### Problem to work on
What is needed is every line of the data that includes the word "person". Please copy each one.

# # #

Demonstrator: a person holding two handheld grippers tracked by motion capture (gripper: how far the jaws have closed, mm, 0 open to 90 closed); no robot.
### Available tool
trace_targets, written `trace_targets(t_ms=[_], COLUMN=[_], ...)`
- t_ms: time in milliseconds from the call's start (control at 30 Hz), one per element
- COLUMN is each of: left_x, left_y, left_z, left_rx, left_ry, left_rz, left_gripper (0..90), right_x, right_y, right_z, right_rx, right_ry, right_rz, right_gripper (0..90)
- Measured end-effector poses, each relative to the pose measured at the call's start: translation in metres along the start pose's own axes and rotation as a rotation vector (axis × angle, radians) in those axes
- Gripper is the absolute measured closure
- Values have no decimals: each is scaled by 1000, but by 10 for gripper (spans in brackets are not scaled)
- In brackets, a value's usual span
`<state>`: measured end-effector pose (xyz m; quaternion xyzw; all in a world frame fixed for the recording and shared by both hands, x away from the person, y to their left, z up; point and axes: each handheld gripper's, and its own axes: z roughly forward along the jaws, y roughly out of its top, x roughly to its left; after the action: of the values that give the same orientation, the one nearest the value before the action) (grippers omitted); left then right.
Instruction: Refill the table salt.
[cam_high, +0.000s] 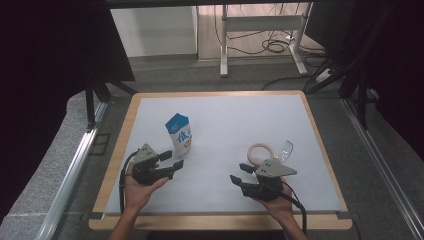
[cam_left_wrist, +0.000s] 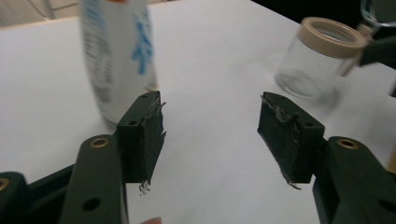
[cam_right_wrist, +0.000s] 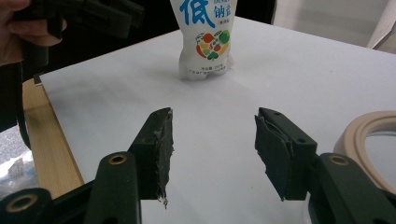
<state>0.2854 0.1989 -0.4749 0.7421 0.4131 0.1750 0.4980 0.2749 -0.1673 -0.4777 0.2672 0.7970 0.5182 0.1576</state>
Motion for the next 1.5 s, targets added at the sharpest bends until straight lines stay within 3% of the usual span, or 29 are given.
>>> trace_targets(t_ms=[100, 200, 567, 833, 933, 1100, 1233, 1500], left_x=[9, 17, 37, 39, 41, 42, 44, 44], left_y=[6, 14, 40, 43, 42, 41, 41, 46], left_z=[2, 8, 37, 45, 45, 46, 48, 51], left_rx=[-12, -28, -33, -43, -52, -74, -95, -87], left_ry=[30, 66, 82, 69, 62, 55, 30, 1], left_rz=[-17, -6, -2, 12, 7, 20, 1, 1], left_gripper=[409, 440, 570, 840, 898, 900, 900, 900], right_x=[0, 0, 1, 1, 2, 3, 3, 3], right_y=[0, 0, -3, -4, -4, -4, -3, -3], right_z=[0, 0, -1, -3, -3, -3, -3, -3], right_rx=[1, 2, 10, 8, 8, 6, 1, -11], right_ry=[2, 4, 7, -3, -4, -4, -5, -9], right_rz=[1, 2, 2, 1, 2, -3, -6, -4], right_gripper=[468, 466, 462, 462, 462, 462, 462, 462])
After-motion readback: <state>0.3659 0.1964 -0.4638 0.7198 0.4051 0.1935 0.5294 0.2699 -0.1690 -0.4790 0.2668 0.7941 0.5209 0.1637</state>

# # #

### Answer section
Demonstrator: a person holding two handheld grippers tracked by motion capture (gripper: how far the jaws have closed, mm, 0 open to 90 closed); no robot.
`<state>`: measured end-effector pose (xyz m; quaternion xyzw; all in a world frame fixed for the recording and shared by both hands, x away from the person, y to their left, z up; point and axes: each handheld gripper's, and its own axes: z roughly forward along the jaws, y roughly out of its top, x roughly to its left; after the action: of the values that give the same orientation, the one nearest the value before the action) (grippers omitted); left then right.

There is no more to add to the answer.